## ENTRIES SUPPLIED:

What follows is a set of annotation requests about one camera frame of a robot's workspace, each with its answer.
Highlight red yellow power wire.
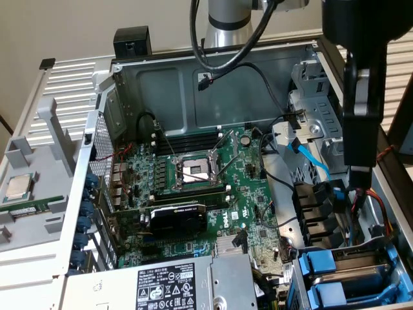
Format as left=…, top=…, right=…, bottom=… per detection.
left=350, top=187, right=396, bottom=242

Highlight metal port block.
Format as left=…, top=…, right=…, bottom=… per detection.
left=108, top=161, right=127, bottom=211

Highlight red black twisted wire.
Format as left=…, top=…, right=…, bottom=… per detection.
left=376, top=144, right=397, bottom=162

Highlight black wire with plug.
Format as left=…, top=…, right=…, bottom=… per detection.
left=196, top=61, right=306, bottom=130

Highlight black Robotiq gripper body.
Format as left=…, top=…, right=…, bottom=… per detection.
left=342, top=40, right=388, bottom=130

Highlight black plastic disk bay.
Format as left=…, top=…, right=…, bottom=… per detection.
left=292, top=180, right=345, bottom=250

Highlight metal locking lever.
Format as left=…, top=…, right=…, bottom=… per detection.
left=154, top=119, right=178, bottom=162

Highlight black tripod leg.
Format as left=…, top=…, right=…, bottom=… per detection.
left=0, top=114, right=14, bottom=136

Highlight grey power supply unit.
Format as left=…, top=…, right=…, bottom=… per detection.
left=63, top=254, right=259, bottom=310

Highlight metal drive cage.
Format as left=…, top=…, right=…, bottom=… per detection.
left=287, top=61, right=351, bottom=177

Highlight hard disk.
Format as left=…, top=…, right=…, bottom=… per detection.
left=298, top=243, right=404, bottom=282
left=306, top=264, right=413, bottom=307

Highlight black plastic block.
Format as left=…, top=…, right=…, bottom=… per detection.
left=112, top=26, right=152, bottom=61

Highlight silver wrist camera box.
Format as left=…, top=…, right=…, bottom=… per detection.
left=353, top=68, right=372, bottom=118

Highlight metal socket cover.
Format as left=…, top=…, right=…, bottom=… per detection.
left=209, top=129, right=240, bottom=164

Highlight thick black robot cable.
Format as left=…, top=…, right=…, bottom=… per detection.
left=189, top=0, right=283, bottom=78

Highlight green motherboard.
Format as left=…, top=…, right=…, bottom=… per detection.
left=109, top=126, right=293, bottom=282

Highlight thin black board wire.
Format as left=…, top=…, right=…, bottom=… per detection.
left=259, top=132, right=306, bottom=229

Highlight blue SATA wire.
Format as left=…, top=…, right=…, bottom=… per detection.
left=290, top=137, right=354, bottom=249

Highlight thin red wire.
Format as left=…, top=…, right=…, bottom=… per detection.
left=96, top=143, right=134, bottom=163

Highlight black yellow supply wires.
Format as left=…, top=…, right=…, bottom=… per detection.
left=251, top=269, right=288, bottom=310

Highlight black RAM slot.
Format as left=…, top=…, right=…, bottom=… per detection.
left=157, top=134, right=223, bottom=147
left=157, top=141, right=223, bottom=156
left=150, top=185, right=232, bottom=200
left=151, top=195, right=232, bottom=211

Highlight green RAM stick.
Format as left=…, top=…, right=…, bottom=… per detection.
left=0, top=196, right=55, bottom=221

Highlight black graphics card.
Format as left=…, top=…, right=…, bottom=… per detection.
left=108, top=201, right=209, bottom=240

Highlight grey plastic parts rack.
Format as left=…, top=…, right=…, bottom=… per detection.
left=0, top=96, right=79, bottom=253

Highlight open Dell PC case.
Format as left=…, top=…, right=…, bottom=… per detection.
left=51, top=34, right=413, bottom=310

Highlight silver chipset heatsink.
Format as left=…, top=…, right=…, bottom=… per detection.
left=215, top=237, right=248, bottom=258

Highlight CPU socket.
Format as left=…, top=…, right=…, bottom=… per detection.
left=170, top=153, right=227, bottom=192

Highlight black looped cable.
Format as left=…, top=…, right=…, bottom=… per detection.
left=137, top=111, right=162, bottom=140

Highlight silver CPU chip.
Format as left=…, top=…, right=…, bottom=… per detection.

## PROBLEM DETAILS:
Return the material exactly as written, except for any pictures it holds.

## RESULT OF THE EXERCISE:
What follows is a set of annotation requests about one camera frame of a robot's workspace, each with its answer.
Highlight red yellow power wire.
Format as left=…, top=…, right=…, bottom=… per detection.
left=350, top=187, right=396, bottom=242

Highlight metal port block.
Format as left=…, top=…, right=…, bottom=… per detection.
left=108, top=161, right=127, bottom=211

Highlight red black twisted wire.
Format as left=…, top=…, right=…, bottom=… per detection.
left=376, top=144, right=397, bottom=162

Highlight black wire with plug.
Format as left=…, top=…, right=…, bottom=… per detection.
left=196, top=61, right=306, bottom=130

Highlight black Robotiq gripper body.
Format as left=…, top=…, right=…, bottom=… per detection.
left=342, top=40, right=388, bottom=130

Highlight black plastic disk bay.
Format as left=…, top=…, right=…, bottom=… per detection.
left=292, top=180, right=345, bottom=250

Highlight metal locking lever.
Format as left=…, top=…, right=…, bottom=… per detection.
left=154, top=119, right=178, bottom=162

Highlight black tripod leg.
Format as left=…, top=…, right=…, bottom=… per detection.
left=0, top=114, right=14, bottom=136

Highlight grey power supply unit.
Format as left=…, top=…, right=…, bottom=… per detection.
left=63, top=254, right=259, bottom=310

Highlight metal drive cage.
Format as left=…, top=…, right=…, bottom=… per detection.
left=287, top=61, right=351, bottom=177

Highlight hard disk.
Format as left=…, top=…, right=…, bottom=… per detection.
left=298, top=243, right=404, bottom=282
left=306, top=264, right=413, bottom=307

Highlight black plastic block.
Format as left=…, top=…, right=…, bottom=… per detection.
left=112, top=26, right=152, bottom=61

Highlight silver wrist camera box.
Format as left=…, top=…, right=…, bottom=… per detection.
left=353, top=68, right=372, bottom=118

Highlight metal socket cover.
Format as left=…, top=…, right=…, bottom=… per detection.
left=209, top=129, right=240, bottom=164

Highlight thick black robot cable.
Format as left=…, top=…, right=…, bottom=… per detection.
left=189, top=0, right=283, bottom=78

Highlight green motherboard.
Format as left=…, top=…, right=…, bottom=… per detection.
left=109, top=126, right=293, bottom=282

Highlight thin black board wire.
Format as left=…, top=…, right=…, bottom=… per detection.
left=259, top=132, right=306, bottom=229

Highlight blue SATA wire.
Format as left=…, top=…, right=…, bottom=… per detection.
left=290, top=137, right=354, bottom=249

Highlight thin red wire.
Format as left=…, top=…, right=…, bottom=… per detection.
left=96, top=143, right=134, bottom=163

Highlight black yellow supply wires.
Format as left=…, top=…, right=…, bottom=… per detection.
left=251, top=269, right=288, bottom=310

Highlight black RAM slot.
Format as left=…, top=…, right=…, bottom=… per detection.
left=157, top=134, right=223, bottom=147
left=157, top=141, right=223, bottom=156
left=150, top=185, right=232, bottom=200
left=151, top=195, right=232, bottom=211

Highlight green RAM stick.
Format as left=…, top=…, right=…, bottom=… per detection.
left=0, top=196, right=55, bottom=221

Highlight black graphics card.
Format as left=…, top=…, right=…, bottom=… per detection.
left=108, top=201, right=209, bottom=240

Highlight grey plastic parts rack.
Format as left=…, top=…, right=…, bottom=… per detection.
left=0, top=96, right=79, bottom=253

Highlight open Dell PC case.
Format as left=…, top=…, right=…, bottom=… per detection.
left=51, top=34, right=413, bottom=310

Highlight silver chipset heatsink.
Format as left=…, top=…, right=…, bottom=… per detection.
left=215, top=237, right=248, bottom=258

Highlight CPU socket.
Format as left=…, top=…, right=…, bottom=… per detection.
left=170, top=153, right=227, bottom=192

Highlight black looped cable.
Format as left=…, top=…, right=…, bottom=… per detection.
left=137, top=111, right=162, bottom=140

Highlight silver CPU chip.
Format as left=…, top=…, right=…, bottom=… per detection.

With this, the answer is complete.